* _WORK ITEM_:
State the count of lines below featuring the word "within", and write nothing further.

* _RECORDS SHOWN_:
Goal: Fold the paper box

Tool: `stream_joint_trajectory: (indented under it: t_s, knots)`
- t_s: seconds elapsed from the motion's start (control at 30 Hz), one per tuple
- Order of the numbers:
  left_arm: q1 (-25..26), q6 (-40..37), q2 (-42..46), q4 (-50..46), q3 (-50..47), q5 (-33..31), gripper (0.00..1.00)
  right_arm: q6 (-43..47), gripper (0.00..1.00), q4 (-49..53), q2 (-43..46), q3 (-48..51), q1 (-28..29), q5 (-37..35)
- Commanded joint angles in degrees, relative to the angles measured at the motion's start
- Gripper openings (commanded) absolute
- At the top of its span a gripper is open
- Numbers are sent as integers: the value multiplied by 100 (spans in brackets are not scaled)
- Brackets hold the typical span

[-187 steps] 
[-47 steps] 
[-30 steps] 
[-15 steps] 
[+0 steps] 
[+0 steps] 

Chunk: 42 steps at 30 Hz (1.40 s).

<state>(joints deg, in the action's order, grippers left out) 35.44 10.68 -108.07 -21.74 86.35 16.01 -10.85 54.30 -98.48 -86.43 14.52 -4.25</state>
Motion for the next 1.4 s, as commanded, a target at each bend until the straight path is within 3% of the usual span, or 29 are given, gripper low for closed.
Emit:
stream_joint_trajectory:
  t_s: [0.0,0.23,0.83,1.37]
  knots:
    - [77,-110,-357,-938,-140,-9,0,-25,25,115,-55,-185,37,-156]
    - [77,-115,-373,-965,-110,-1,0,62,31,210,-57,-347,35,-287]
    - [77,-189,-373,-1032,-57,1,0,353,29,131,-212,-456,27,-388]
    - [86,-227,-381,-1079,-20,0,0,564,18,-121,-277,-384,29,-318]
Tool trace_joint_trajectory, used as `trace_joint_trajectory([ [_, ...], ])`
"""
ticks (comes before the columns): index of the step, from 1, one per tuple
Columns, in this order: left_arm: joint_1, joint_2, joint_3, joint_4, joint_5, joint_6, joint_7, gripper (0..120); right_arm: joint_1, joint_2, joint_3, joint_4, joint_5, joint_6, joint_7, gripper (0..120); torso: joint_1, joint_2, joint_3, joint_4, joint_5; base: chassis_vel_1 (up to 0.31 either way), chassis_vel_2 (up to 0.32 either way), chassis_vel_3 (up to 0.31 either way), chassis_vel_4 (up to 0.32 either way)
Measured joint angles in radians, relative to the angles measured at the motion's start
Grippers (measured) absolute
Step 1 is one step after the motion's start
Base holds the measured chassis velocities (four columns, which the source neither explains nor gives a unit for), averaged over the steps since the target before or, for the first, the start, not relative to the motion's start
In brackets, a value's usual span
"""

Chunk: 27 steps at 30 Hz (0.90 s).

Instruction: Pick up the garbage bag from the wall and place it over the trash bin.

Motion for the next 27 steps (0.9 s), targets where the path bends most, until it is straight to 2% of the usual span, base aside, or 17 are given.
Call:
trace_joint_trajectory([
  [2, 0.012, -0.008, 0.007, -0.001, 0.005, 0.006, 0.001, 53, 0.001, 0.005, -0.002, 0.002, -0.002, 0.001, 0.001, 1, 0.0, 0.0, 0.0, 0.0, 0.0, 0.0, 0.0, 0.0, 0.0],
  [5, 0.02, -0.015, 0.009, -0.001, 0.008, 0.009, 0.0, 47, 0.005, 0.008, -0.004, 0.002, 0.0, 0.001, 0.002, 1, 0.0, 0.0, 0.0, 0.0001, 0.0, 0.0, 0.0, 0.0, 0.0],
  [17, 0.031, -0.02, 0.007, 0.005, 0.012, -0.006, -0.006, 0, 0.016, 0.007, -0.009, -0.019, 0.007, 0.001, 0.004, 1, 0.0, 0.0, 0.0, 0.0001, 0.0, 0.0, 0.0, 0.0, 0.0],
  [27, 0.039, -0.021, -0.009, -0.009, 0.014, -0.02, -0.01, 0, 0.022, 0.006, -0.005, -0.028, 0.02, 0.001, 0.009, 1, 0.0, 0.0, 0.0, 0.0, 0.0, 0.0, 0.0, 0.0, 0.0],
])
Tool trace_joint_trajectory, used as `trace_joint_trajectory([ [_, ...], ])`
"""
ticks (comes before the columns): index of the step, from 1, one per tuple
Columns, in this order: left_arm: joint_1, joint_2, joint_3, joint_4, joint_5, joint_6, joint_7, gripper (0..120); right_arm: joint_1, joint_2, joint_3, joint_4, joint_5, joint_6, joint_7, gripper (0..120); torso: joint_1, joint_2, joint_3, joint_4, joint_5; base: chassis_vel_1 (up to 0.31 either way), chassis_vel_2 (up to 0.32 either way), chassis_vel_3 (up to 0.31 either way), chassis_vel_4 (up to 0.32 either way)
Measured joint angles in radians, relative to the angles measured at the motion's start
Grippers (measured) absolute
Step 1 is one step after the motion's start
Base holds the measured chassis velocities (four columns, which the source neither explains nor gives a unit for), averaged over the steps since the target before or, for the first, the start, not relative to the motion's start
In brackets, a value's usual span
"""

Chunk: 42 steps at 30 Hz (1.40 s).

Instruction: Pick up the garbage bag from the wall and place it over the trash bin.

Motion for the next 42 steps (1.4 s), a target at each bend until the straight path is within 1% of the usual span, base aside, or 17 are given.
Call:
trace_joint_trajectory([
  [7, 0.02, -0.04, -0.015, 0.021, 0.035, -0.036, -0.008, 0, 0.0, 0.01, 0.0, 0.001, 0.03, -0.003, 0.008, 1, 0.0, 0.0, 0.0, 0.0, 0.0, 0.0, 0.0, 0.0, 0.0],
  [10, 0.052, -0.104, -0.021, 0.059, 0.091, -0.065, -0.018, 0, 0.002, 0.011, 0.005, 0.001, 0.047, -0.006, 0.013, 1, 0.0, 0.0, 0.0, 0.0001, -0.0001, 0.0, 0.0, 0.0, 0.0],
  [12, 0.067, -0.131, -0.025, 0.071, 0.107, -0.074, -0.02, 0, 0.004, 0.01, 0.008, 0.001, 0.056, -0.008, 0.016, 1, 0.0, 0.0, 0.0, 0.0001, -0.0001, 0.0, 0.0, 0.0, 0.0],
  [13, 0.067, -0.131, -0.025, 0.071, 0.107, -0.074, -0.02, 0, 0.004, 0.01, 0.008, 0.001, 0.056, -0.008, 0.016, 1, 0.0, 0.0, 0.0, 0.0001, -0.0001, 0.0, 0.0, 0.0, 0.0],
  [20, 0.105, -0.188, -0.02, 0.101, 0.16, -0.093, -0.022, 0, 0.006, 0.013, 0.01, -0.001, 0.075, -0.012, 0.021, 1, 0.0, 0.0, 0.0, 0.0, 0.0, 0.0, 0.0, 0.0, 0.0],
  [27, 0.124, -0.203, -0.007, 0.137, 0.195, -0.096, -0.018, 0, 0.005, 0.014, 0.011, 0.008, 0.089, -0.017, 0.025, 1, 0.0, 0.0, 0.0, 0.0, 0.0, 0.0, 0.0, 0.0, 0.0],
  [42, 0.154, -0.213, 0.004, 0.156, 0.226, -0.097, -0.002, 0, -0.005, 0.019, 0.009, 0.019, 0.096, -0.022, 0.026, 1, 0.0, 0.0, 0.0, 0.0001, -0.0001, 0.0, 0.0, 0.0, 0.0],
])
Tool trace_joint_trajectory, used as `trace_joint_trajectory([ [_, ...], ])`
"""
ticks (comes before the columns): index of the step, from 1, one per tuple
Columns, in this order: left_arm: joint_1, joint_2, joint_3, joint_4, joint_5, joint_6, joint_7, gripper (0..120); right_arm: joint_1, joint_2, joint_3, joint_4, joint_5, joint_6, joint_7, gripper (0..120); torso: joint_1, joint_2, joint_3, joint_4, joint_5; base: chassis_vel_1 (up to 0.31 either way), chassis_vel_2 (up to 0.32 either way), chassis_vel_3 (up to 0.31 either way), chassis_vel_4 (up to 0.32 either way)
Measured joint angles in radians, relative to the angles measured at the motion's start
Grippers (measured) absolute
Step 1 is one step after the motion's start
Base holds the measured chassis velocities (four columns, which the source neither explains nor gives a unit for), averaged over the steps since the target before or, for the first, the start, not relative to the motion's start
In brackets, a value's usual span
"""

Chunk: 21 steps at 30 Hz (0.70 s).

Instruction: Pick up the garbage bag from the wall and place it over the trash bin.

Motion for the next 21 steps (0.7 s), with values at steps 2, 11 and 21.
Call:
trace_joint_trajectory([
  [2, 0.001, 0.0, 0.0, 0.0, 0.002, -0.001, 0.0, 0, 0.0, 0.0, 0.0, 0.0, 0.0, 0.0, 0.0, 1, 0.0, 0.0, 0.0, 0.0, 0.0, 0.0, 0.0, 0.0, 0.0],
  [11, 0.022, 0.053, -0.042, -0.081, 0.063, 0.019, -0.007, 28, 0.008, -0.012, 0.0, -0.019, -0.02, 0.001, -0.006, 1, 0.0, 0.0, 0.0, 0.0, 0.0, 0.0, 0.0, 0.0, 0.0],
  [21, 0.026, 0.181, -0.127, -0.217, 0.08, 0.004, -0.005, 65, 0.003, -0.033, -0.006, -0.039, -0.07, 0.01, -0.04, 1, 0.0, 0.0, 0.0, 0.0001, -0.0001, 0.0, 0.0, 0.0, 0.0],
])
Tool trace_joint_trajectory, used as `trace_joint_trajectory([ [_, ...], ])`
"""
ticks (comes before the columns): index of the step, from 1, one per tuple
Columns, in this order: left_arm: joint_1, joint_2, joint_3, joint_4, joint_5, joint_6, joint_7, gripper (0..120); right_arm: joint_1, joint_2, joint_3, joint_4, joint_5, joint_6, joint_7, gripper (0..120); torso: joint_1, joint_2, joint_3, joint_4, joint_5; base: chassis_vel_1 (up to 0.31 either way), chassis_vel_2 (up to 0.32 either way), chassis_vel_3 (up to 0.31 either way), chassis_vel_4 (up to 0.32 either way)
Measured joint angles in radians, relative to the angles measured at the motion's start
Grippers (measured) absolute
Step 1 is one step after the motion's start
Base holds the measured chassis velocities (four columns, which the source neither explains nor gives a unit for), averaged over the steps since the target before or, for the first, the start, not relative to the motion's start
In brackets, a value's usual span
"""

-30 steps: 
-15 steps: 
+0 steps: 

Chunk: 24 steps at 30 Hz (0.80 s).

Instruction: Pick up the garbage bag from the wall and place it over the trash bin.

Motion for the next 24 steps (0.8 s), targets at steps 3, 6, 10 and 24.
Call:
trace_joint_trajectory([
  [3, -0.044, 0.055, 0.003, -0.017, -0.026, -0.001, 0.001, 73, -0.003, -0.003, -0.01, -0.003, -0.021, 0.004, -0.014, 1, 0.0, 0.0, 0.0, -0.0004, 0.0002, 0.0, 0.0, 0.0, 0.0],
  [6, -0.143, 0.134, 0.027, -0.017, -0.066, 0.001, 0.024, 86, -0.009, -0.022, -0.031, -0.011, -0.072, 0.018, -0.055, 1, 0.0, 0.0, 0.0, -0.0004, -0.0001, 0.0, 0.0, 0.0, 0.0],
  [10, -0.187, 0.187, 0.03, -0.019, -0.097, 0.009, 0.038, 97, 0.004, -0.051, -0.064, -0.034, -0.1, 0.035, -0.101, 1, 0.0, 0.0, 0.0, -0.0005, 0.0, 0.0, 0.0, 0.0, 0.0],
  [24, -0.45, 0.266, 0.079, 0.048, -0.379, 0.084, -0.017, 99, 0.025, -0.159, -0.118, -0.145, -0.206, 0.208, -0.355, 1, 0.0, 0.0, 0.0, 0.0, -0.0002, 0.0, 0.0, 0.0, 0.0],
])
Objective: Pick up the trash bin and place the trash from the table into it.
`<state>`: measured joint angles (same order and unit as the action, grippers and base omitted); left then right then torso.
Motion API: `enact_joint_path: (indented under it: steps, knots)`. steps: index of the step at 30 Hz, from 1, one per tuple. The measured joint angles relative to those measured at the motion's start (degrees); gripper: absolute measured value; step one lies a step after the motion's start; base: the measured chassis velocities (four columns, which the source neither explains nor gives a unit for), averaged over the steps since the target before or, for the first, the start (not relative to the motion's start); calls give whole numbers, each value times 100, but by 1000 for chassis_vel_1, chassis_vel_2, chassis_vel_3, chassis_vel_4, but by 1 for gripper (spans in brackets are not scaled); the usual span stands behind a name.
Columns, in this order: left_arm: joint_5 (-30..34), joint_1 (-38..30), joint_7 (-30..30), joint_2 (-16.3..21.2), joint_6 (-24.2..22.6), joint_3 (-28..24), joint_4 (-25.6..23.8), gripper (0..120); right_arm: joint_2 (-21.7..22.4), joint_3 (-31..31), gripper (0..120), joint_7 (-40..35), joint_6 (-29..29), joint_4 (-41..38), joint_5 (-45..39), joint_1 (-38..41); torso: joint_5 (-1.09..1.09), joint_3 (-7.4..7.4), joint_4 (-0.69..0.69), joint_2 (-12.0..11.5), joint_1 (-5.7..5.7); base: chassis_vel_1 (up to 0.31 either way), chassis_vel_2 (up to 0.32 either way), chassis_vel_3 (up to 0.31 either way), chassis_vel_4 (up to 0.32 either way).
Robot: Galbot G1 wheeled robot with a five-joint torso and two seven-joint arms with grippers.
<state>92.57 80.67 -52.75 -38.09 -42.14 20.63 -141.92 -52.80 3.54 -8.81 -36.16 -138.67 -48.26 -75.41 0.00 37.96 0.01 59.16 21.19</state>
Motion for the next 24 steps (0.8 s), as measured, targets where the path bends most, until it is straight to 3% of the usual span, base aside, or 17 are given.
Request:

* _RESULT OF THIS EXERCISE_:
2